Exercise - Please copy every line below that contains the string "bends".

Source material -
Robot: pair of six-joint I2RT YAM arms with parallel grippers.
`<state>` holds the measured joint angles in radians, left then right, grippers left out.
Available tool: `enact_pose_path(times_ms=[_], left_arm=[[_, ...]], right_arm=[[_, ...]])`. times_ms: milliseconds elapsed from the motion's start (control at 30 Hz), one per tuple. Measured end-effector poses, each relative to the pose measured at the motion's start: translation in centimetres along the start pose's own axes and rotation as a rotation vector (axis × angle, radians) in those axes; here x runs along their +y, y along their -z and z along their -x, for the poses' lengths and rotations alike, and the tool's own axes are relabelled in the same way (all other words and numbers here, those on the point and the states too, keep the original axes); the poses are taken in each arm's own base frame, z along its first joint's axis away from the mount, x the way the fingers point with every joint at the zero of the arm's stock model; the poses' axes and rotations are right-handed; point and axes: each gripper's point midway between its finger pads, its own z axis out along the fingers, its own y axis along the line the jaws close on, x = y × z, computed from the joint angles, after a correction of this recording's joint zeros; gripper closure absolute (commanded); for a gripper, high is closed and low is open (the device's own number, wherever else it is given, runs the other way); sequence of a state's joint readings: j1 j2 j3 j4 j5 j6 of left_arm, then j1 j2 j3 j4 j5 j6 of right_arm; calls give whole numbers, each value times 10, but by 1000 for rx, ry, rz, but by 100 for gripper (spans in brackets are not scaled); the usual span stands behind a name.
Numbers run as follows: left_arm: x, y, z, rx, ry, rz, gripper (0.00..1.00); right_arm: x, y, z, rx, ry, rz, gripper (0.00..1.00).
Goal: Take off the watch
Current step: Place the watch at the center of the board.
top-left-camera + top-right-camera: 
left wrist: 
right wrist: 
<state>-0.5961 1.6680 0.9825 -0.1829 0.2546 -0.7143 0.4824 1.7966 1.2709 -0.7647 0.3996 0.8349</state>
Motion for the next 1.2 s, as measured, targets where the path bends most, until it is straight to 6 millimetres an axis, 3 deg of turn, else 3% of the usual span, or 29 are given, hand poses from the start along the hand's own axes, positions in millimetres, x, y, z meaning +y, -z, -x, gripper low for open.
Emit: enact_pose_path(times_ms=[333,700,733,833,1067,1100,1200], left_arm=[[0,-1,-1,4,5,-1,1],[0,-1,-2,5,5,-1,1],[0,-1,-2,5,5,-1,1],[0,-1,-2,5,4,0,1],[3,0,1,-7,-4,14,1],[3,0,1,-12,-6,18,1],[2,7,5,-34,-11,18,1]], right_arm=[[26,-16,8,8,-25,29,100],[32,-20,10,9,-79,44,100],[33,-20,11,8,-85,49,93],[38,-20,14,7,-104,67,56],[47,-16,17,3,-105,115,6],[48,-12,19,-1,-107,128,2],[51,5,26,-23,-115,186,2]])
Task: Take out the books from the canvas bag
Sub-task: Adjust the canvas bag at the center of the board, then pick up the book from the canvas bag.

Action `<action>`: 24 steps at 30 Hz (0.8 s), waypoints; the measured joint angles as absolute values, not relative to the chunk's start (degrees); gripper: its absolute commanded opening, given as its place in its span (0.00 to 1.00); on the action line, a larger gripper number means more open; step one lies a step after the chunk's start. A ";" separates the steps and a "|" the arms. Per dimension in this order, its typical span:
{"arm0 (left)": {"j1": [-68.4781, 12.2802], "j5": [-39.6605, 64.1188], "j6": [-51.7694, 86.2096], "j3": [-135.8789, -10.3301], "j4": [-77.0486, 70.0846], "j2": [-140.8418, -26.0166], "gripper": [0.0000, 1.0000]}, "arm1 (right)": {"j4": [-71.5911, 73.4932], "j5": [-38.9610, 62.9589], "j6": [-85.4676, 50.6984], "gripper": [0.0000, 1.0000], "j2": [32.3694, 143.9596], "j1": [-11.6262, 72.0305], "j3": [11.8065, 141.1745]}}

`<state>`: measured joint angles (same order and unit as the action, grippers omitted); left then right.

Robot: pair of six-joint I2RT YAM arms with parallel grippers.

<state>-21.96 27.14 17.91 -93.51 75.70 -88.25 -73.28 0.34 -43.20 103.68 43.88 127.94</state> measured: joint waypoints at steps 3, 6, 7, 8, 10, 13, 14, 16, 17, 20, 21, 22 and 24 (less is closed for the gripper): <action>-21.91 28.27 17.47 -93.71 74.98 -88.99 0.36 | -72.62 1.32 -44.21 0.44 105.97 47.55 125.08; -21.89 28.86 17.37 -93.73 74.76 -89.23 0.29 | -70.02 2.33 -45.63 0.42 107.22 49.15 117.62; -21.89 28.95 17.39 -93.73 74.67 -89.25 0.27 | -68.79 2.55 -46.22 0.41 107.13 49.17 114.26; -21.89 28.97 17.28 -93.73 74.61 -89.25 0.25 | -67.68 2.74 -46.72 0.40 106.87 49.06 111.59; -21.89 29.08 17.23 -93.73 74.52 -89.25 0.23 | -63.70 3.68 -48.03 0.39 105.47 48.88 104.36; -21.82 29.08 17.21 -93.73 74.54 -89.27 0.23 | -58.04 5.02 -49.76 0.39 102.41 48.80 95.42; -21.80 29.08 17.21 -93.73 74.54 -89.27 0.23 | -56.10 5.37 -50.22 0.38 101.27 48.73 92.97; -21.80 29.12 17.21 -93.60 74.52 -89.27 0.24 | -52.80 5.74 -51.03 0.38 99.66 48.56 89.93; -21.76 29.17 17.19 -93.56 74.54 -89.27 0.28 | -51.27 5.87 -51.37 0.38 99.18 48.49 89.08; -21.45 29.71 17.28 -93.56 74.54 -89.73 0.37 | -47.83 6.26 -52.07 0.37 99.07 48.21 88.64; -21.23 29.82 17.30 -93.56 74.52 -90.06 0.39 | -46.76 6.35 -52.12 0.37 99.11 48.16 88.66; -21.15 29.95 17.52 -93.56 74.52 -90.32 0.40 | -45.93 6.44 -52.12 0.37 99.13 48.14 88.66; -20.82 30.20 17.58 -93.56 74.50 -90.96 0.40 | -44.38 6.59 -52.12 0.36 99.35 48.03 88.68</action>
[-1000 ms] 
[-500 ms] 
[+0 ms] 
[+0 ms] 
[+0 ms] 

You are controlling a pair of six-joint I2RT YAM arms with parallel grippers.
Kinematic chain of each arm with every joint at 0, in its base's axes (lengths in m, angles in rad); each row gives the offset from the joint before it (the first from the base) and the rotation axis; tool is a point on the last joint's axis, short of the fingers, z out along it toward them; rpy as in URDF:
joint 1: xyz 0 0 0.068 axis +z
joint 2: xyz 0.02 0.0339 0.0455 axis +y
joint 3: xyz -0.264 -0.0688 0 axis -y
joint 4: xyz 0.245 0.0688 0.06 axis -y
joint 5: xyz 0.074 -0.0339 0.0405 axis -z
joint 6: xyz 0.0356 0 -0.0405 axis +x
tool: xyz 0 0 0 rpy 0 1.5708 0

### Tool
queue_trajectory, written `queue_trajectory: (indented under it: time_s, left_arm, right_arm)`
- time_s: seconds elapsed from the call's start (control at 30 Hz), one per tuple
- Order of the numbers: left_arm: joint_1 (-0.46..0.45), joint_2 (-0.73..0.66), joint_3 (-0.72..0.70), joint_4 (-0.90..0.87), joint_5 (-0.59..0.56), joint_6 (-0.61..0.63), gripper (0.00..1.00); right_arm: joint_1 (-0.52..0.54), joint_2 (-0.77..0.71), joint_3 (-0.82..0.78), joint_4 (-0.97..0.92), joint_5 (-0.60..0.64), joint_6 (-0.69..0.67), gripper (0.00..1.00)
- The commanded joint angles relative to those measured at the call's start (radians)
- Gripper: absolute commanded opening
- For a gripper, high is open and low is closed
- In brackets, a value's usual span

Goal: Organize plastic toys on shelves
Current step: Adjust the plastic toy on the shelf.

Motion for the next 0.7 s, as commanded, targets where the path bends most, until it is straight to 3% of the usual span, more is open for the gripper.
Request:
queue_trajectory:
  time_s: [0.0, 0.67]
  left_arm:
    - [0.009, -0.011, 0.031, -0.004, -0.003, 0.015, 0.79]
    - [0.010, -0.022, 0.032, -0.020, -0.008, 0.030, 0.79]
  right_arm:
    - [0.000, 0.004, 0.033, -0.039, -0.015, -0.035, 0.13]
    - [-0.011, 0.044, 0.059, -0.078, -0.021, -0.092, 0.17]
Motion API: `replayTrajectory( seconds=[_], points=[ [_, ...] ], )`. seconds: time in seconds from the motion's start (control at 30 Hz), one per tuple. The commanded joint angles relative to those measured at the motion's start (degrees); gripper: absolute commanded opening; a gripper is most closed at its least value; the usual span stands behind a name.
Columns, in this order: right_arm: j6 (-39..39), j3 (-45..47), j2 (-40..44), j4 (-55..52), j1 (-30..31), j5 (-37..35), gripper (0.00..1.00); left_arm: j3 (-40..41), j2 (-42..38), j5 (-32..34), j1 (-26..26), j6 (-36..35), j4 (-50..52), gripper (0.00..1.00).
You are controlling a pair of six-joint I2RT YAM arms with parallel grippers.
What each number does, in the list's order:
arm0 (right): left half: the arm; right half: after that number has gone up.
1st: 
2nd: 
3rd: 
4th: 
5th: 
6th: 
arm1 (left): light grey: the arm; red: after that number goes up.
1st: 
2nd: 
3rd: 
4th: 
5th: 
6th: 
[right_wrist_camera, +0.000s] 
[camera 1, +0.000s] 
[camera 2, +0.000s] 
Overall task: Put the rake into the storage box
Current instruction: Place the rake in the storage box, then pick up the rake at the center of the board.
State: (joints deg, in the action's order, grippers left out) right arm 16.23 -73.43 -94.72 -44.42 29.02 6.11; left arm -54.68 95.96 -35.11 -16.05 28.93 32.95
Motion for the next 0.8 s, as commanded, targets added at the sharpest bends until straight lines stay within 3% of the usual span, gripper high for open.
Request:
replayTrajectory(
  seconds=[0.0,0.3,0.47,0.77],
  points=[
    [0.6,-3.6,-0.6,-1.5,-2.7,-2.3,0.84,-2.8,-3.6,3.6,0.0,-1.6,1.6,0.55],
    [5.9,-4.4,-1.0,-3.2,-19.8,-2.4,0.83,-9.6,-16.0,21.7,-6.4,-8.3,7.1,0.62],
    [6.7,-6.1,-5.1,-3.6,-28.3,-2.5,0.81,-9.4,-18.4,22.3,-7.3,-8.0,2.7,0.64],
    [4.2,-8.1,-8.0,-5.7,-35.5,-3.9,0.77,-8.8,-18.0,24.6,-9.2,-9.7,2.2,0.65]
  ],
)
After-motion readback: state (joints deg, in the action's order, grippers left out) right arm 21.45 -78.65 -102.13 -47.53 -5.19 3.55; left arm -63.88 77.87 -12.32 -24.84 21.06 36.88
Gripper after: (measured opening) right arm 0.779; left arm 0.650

Response area -
Motion for the next 1.2 s, as measured, targets where the path bends most, until it is straight to 6 millimetres an axis, 3 deg of turn, else 3% of the usual span, or 29 are given, hand poses from the start along the hand's own axes, positions in millimetres, x, y, z meaning +y, -z, -x, gripper low for open.
Motion for the next 0.7 s, as commanded, targets where the path bends most, until it is straight to 3% of the usual span, more is open for the gripper.
Motion for the next 0.8 s, as commanded, targets added at the sharpest bends until straight lines stay within 3% of the usual span, gripper high for open.

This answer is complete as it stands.